Bad Carver M1.5 Power Transformer??

Aha....here it is ....to prevent triac latching and fuse blowing........but it is from PT2400/1800 service manual. They recommend adding some resistors ,,to weight,, low line voltage....it should prevent to happen what happens if line voltage drops....so here is my thinking. Maybe you have poor power capability at your outlet. So what happens. voltage drops and amplifier starts to open triac more and more. Lower is the line voltage more is triac open. And this cause very high currents to flow into amp. Psu become somehow resistive load. As you find out this transformer can't be couplet directly to mains. Maybe.
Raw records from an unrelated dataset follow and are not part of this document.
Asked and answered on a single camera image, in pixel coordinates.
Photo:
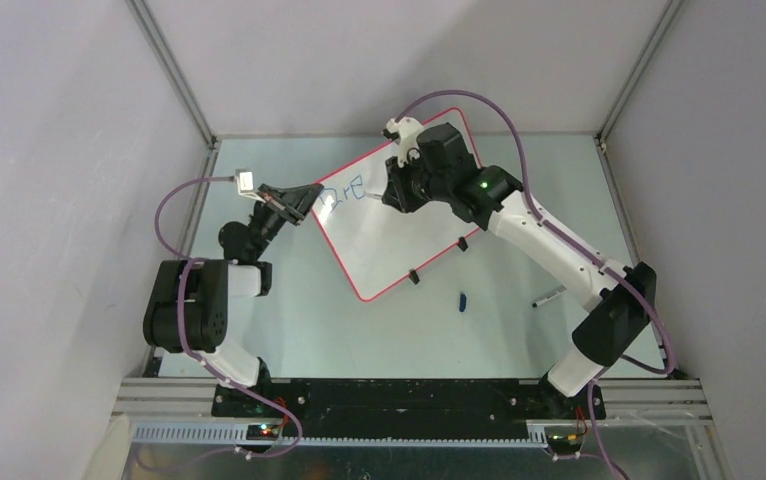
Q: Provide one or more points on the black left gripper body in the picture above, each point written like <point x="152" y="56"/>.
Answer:
<point x="280" y="205"/>

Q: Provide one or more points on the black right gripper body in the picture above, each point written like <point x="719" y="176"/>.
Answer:
<point x="411" y="182"/>

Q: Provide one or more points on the pink-framed whiteboard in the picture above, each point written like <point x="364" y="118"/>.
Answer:
<point x="376" y="246"/>

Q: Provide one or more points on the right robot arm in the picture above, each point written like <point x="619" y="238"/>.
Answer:
<point x="434" y="165"/>

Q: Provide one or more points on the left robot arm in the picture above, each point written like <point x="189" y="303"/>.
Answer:
<point x="187" y="312"/>

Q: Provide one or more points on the black marker pen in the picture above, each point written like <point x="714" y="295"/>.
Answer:
<point x="543" y="299"/>

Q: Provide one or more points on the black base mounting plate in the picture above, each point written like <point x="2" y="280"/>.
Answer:
<point x="407" y="409"/>

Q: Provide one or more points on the left controller board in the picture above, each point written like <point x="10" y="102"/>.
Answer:
<point x="263" y="432"/>

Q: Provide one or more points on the controller board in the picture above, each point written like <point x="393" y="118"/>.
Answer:
<point x="263" y="432"/>
<point x="567" y="446"/>

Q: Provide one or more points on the right controller board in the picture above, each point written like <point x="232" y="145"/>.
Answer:
<point x="567" y="446"/>

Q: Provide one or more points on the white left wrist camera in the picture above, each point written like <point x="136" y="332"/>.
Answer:
<point x="245" y="184"/>

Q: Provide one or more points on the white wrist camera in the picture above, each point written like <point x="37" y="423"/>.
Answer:
<point x="245" y="184"/>
<point x="403" y="132"/>

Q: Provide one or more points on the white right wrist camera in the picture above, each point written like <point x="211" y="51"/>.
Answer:
<point x="403" y="132"/>

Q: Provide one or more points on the aluminium frame rail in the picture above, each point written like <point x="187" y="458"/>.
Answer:
<point x="167" y="409"/>

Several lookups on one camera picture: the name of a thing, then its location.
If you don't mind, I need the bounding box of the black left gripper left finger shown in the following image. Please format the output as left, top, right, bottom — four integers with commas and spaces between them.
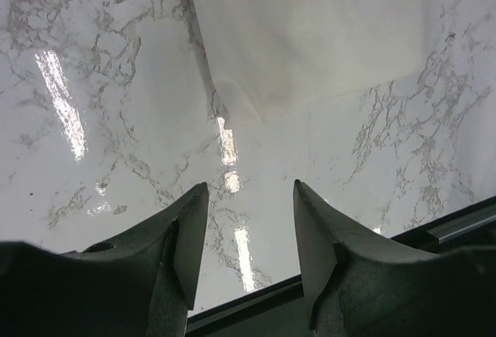
1, 183, 208, 336

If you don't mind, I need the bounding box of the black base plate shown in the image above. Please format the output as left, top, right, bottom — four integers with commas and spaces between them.
186, 197, 495, 336

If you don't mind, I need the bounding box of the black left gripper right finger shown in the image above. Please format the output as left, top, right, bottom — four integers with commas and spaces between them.
293, 181, 495, 336

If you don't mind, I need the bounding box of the white Coca-Cola t-shirt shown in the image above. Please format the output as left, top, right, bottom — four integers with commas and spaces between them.
192, 0, 430, 126

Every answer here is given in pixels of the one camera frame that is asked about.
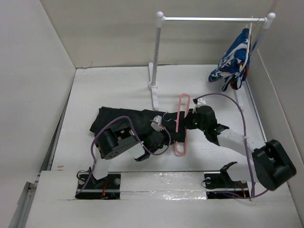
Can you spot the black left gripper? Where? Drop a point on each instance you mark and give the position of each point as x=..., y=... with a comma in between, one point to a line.
x=166, y=143

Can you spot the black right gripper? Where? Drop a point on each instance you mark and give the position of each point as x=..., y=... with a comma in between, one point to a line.
x=188, y=119

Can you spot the black denim trousers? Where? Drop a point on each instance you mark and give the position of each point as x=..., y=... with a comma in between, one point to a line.
x=141, y=120

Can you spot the pink plastic hanger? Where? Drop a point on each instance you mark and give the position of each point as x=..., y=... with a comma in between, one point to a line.
x=180, y=131

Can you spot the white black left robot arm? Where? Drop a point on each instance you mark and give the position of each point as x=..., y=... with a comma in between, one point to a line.
x=119, y=138

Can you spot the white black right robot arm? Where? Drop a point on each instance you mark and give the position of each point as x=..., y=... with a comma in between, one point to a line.
x=270, y=164

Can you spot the cream wooden hanger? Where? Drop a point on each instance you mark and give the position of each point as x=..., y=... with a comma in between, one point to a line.
x=247, y=49

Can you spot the white foam tape panel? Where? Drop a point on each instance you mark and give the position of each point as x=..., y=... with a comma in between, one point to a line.
x=162, y=186

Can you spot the blue patterned garment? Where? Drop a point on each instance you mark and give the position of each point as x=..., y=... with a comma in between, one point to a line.
x=228, y=67

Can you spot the silver white clothes rack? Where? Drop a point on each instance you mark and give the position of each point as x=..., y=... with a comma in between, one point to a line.
x=195, y=40

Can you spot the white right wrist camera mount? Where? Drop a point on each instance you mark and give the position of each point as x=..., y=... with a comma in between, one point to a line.
x=199, y=102

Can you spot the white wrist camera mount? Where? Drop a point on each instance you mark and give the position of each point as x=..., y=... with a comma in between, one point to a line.
x=199, y=102
x=156, y=123

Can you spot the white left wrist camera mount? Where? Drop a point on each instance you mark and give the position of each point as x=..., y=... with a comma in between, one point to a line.
x=156, y=123

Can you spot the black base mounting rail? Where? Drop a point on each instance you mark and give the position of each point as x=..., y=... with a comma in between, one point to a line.
x=108, y=188

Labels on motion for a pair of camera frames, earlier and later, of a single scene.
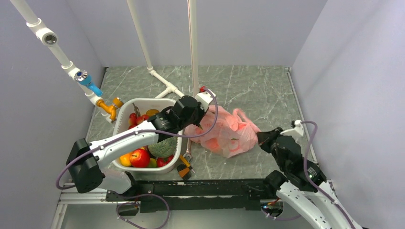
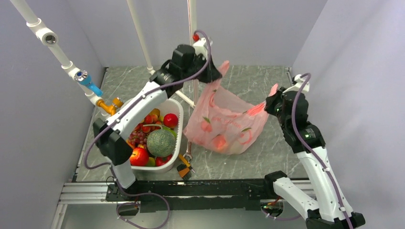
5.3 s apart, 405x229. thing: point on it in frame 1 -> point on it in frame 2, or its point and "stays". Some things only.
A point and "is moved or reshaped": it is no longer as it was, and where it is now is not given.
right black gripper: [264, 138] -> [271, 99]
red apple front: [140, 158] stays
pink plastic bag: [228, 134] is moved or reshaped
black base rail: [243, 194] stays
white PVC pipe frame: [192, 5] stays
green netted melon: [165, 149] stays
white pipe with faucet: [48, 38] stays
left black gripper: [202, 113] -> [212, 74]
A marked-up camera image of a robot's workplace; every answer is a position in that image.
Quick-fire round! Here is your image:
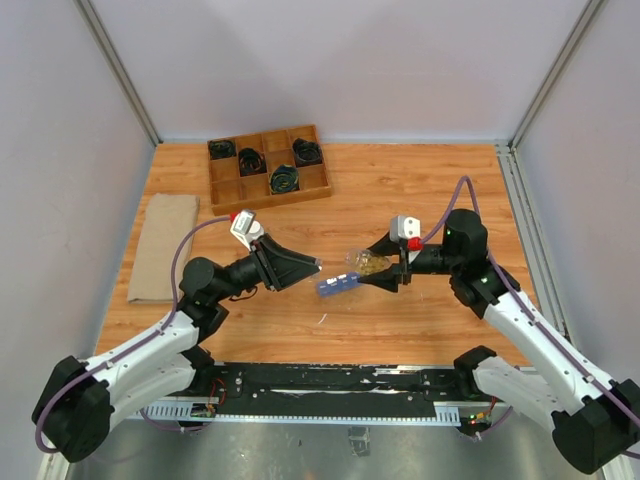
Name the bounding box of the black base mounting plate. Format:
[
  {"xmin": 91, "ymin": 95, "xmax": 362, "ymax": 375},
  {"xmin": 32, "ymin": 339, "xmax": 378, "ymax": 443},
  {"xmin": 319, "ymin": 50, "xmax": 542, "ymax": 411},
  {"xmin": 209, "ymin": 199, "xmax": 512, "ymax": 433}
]
[{"xmin": 169, "ymin": 363, "xmax": 492, "ymax": 420}]

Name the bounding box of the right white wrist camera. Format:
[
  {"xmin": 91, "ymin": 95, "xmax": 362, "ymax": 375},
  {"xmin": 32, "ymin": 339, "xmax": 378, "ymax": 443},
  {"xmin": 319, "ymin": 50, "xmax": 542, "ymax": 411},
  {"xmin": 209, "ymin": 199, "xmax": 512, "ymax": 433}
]
[{"xmin": 389, "ymin": 215, "xmax": 421, "ymax": 243}]

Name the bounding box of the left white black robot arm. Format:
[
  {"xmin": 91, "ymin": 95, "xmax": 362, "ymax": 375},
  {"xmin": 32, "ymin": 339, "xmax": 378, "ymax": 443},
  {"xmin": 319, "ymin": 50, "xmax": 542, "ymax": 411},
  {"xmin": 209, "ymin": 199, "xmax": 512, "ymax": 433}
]
[{"xmin": 31, "ymin": 234, "xmax": 321, "ymax": 463}]

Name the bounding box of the clear jar of yellow pills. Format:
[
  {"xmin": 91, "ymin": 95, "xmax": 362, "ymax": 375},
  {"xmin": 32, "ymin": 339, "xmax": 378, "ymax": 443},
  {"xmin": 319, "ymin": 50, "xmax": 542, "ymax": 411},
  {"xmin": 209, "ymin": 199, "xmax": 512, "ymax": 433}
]
[{"xmin": 345, "ymin": 249, "xmax": 391, "ymax": 277}]

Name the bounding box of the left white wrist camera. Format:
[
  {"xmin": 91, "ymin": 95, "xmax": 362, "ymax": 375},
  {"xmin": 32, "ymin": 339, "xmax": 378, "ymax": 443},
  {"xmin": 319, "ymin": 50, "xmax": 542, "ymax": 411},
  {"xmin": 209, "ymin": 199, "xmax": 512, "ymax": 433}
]
[{"xmin": 230, "ymin": 209, "xmax": 264, "ymax": 249}]

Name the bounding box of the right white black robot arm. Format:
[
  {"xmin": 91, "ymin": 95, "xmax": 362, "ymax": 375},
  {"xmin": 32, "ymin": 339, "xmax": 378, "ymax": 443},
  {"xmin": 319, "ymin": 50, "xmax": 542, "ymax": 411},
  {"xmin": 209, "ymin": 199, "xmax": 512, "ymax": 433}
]
[{"xmin": 360, "ymin": 209, "xmax": 639, "ymax": 474}]

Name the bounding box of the folded beige cloth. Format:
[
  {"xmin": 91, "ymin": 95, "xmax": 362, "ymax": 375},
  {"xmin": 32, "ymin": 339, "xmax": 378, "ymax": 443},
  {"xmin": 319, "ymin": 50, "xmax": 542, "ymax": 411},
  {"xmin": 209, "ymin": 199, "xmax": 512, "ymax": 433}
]
[{"xmin": 127, "ymin": 193, "xmax": 199, "ymax": 304}]

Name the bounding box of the blue weekly pill organizer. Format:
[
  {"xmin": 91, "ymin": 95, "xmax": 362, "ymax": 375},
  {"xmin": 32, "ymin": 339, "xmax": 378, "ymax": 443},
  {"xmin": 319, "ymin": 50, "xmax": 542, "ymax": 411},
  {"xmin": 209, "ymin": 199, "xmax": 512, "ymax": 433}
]
[{"xmin": 315, "ymin": 272, "xmax": 361, "ymax": 298}]

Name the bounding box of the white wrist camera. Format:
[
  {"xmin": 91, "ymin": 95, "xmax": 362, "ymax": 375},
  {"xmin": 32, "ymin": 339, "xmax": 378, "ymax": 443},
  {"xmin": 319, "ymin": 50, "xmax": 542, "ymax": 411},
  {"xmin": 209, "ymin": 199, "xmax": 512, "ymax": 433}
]
[
  {"xmin": 230, "ymin": 209, "xmax": 264, "ymax": 249},
  {"xmin": 389, "ymin": 215, "xmax": 421, "ymax": 243}
]

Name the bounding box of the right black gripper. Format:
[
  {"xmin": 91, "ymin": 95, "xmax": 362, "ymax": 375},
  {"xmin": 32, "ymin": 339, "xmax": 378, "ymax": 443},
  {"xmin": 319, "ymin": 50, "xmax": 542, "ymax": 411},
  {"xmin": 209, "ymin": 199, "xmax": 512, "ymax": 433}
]
[{"xmin": 358, "ymin": 231, "xmax": 461, "ymax": 292}]

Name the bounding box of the wooden compartment tray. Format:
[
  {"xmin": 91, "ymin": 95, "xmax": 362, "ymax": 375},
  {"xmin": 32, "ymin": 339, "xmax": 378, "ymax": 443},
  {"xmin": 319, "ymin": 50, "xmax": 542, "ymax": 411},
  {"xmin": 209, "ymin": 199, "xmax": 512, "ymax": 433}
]
[{"xmin": 207, "ymin": 124, "xmax": 332, "ymax": 215}]

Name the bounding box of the grey slotted cable duct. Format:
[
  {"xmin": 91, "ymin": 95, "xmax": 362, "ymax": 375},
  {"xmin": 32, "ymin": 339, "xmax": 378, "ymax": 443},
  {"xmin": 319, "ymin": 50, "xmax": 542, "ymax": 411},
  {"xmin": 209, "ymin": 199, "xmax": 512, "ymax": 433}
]
[{"xmin": 143, "ymin": 400, "xmax": 462, "ymax": 427}]

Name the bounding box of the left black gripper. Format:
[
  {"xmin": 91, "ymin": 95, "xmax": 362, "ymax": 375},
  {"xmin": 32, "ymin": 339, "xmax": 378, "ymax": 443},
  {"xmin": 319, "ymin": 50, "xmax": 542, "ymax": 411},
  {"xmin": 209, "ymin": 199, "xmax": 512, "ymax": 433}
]
[{"xmin": 213, "ymin": 233, "xmax": 320, "ymax": 302}]
On my experience these amps draw very high current spikes when play loud. At poor pwr lines you can observe how lights flicker all around. Maybe everything just work fine. Try some other heavy duty socket. Or at least measure line voltage. I heard story how sensitive are these amps when line voltage drops. It looks like that I have just luck so far. I know a lot of cases when people drive PA hard and then suddenly fries psu from FOH mixer. Why? Voltage drops, magnetic field in transformer falls and primary starts to behave resistive which means heat....Carver amp fight with low lines on it's own manner but only to certain value.....maybe just thinking.
Aha and there is only one more thing.
From PM1.5A/PM1200 service manual..
Driving the output level to maximum at high frequencies with no load can cause the outputs to fail if this condition is sustained. At location R86 change value from a 43E to a 27E.
Maybe something there starts to latch........arround Q23
Best regards
Taj
 
Hello Tajzmaj,
thanks for you investgations.
Normally i connect al items via a 4KVA safetytransformer to mains. The Carvers had some problems with starting up. This moment I use a very stable mainsoutlet. In Holland the mains network is very reliable. Mains fluctuations are within 2%. Powercord is only two metres and about 2,5 mm2. No problem for any amplifier.
I know that current increases when linvoltage decreases, as any switched powersupply do.
I checked triac circuit with a scope and no latching occur. Every half period, the triac is tarted again.
Latchup of the poweramp due to HF does not occur.
I hope someone has a good method for testing the magcoil outside the amp.

Speakertech
 
About magcoil....it is just transformer like many others. When i bought my M400 ,,the cube,, have a problem. It was made for American market and it has only 110V primary. I made revers engineering and find nothing special.Connect it via variac, increase voltage till some saturation shows up and connect some sort of load on secondary. You should get only minor difference IN/OUT if you calculate power....nut I'm sure that you know such methods......but as I mentioned before. It is just transformer. I opened one. Smaller but it is still ,,magnetic coil,, From transformer of size like some 100W amp easy deliver 2x200W+ at 8E load.......Here is power nice and stable too. Ljubljana is capital city here and we have here more likely 235VAC but still. We use here German standard(schuko) and 2.5 sq mm wires are installed by law for all domestic outlets and my house has 70 sq mm income cable. By ground....but still. It is worth to measure.
 
"I'm almost certain that I noticed somewhere in those manuals to do something to prevent fuse blowing at high levels."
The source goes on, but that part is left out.